"Zwazl-Appell": Schüler, lernt doch für die Praxis
WKNÖ-Chefin Sonja Zwazl über Talente, Gründer und echten Schmäh im Wirtshaus.
Interview: Christian Trinkl
BEZIRKSBLÄTTER: Wir treffen uns hier beim NÖ Wirtetag und haben gerade gehört, mit welchen Problemen die Gastroszene kämpft, etwa Fachkräftemangel und Arbeitszeitdebatten. Gibt es da Parallelen zur Gesamt-Wirtschaft?
SONJA ZWAZL: Ich wünsche mir, dass Fachkräfte in der Gesellschaft einen besseren Stellenwert bekommen.
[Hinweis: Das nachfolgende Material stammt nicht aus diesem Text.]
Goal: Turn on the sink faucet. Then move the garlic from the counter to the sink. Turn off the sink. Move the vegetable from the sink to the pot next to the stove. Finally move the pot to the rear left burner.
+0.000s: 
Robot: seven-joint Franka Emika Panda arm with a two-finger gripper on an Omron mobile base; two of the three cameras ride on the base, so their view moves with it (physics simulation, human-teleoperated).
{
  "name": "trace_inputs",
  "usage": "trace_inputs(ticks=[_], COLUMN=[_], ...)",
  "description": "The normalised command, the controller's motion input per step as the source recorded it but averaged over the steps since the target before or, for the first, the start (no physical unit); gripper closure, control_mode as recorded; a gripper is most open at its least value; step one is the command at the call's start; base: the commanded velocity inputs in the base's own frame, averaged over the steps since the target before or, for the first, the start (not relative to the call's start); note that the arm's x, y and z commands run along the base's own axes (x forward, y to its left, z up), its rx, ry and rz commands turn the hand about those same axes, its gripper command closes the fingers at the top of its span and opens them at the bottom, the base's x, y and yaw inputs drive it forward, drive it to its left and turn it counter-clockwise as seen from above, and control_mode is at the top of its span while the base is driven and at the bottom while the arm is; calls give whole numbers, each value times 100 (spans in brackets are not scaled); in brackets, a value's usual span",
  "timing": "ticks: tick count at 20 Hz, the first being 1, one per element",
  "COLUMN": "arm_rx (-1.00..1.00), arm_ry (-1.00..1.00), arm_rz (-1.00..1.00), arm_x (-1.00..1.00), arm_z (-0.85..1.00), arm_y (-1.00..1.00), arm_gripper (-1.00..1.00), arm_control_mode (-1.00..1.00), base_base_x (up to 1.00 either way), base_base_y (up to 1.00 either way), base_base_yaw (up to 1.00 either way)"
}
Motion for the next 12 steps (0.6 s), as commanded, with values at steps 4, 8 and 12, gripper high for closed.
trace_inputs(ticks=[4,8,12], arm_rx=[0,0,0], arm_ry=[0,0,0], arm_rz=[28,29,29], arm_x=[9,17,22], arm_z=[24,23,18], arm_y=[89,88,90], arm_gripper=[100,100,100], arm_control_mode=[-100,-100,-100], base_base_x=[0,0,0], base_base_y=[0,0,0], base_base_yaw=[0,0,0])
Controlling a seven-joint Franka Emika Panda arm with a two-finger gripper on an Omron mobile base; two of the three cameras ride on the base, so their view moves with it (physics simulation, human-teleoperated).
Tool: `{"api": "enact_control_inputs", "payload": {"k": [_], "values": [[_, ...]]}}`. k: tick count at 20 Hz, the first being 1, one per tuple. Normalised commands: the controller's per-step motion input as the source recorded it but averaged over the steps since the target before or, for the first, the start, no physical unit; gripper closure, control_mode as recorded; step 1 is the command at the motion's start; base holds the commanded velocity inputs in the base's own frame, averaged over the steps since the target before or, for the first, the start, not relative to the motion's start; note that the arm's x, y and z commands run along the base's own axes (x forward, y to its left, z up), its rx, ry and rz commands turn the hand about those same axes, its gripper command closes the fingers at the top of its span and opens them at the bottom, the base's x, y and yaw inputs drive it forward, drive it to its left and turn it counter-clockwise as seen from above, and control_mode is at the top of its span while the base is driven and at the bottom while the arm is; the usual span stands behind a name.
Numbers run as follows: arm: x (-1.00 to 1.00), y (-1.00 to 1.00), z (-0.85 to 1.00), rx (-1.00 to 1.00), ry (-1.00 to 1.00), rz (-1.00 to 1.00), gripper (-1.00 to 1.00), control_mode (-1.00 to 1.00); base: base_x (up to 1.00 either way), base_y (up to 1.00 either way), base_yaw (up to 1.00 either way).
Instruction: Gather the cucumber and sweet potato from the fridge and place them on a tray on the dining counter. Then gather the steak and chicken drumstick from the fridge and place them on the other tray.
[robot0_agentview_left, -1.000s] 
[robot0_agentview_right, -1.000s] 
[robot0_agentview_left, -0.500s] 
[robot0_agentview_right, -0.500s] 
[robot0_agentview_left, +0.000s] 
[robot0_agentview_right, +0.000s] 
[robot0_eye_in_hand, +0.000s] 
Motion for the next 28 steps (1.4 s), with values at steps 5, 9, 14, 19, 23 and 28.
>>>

Wir alle brauchen Fachkräfte und profitieren von ihnen, aber unsere Gesellschaft schätzt sie zu wenig. Wenn jemand von seiner dualen Fachausbildung erzählt, wird ihm weniger Aufmerksamkeit geschenkt als einem Studierten – egal ob dieser erfolgreich ist oder nicht. Es würde uns als Gesellschaft nicht schaden einmal das Hirn einzuschalten: Wie oft brauchen wir einen Rechtsanwalt? Und wie viel öfter einen Zimmerer oder Installateur?
Das altbekannte Imageproblem der Lehre?
Auf der einen Seite sind wir stolz auf unsere Jugend, die bei den Euroskills und Worldskills – das kleine Österreich hat dort den sechsten Platz erreicht – abräumt, auf der anderen Seite raten zu viele von einer Lehre ab und tun so, als müsste jeder studieren. Dabei wäre doch auch der umgekehrte Weg eine Möglichkeit: Statt Lehre mit Matura, Matura mit Lehre.
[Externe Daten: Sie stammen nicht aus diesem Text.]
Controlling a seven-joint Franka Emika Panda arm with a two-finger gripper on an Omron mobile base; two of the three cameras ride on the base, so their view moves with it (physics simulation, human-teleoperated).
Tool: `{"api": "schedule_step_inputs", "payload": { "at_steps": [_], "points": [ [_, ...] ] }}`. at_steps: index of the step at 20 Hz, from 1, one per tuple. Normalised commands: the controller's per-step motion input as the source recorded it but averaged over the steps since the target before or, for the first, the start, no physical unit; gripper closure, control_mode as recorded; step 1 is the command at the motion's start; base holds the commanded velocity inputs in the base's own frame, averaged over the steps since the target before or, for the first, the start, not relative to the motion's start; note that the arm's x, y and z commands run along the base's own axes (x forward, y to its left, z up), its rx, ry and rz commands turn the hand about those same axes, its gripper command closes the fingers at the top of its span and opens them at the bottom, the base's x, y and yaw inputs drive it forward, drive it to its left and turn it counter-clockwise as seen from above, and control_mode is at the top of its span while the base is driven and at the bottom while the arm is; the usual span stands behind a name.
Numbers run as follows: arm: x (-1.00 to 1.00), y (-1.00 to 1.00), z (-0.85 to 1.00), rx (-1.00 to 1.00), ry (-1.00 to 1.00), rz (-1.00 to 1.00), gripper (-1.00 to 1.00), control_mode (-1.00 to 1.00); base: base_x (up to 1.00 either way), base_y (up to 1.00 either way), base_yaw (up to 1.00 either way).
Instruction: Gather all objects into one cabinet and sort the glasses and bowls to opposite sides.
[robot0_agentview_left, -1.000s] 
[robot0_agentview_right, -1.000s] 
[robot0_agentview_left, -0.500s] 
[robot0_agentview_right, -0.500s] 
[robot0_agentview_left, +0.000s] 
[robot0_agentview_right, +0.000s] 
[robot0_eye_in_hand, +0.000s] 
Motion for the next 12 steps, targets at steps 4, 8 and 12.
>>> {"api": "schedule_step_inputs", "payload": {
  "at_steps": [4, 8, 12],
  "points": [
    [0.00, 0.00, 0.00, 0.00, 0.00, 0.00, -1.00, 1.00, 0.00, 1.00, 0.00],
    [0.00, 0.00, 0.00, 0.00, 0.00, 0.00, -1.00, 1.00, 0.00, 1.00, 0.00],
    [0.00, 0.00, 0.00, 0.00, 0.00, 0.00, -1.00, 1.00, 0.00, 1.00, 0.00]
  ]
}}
Klingt logisch, aber wie reißt man das Steuer zugunsten der Lehre herum?
Der springende Punkt ist: Man muss den jungen Menschen – und auch den Eltern – sagen, dass man eine Ausbildung in dem Bereich machen sollte, in dem man Talent hat. Wenn eine Friseurin die Arbeit gerne macht und dafür talentiert ist, wird sie auch erfolgreich sein. Wenn sie es nur macht, weil ihr ihre Mutter erklärt hat, dass man da viel Trinkgeld bekommt, wird sie scheitern. Denn Erfolg gibt es nur für gute Leistung. Und man muss der Jugend auch sagen: Arbeiten gehört zum Leben dazu. Arbeiten ist keine Strafe.
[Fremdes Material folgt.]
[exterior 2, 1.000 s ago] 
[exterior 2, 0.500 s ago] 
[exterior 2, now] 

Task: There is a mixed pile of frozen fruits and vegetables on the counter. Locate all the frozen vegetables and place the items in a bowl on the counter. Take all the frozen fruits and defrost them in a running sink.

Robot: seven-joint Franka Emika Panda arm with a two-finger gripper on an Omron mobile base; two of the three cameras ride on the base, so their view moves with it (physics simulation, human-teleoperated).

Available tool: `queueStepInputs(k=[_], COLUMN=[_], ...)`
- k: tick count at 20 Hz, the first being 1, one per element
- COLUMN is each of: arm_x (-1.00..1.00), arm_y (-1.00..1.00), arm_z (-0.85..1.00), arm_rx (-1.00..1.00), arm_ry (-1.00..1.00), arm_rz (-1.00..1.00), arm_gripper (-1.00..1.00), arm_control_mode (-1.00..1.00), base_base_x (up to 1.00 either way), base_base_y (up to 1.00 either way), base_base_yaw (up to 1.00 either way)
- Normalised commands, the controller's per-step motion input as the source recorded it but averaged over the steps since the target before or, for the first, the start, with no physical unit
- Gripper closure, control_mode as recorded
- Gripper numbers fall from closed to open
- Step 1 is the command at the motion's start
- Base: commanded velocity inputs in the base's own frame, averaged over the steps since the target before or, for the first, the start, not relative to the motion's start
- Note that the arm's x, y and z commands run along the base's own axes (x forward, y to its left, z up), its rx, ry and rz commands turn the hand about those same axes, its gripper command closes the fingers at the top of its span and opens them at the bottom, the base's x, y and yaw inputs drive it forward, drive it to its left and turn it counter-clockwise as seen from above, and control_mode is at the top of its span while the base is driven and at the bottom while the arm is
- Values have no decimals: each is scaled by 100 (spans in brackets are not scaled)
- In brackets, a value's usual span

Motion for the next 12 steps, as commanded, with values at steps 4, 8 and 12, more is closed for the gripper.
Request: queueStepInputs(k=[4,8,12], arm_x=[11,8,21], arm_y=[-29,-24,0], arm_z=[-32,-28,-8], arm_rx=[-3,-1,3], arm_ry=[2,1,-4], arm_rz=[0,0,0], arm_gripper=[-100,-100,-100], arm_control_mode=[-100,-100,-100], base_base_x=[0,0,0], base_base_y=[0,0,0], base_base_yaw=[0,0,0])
Wer Spaß hat, arbeitet besser?
Natürlich, und auch wir Kunden sind dann besser betreut. Ein Beispiel: Ich war in einem Gasthaus essen und ein junger Bursch war unser Kellner. Und er hat das Essen drei Mal aufgenommen, da er es einmal vergessen hatte und einmal einen Fehler gemacht hat. Aber: Er hatte einen unglaublichen Schmäh drauf und hat den ganzen Tisch unterhalten. Und der Fehler war egal, wir haben uns super betreut gefühlt – weil er seinen Job mit Energie und Spaß gemacht hat und nicht lustlos.
Niederösterreich ist nach wie vor ein Land der Gründer. Wie unterstützt die Wirtschaftskammer diese Durchstarter?
Indem wir mit unserem WKNÖ-Gründerservice aufzeigen, was es braucht um erfolgreich selbstständig zu sein. Eine starke Volkswirtschaft braucht kreative Menschen. Und unsere Jugend hat heute mehr Unternehmergeist als frühere Generationen. Aber das darf gerne noch weiter zulegen. Und wir brauchen eine Kultur, die diesen Unternehmergeist schätzt und unterstützt, etwa bei der Finanzierung.
Wenn Sie einen Appell an alle AHS-Schüler richten dürften, was würden Sie ihnen sagen?
Die betriebliche Ausbildung gibt einen guten Einblick in die Berufswelt. Jede Erfahrung, die man sammelt, ist wertvoll. Ich glaube, dass für junge Leute ein Abstecher in die Berufswelt jedenfalls gut ist – etwa mit einer Lehre nach der Matura.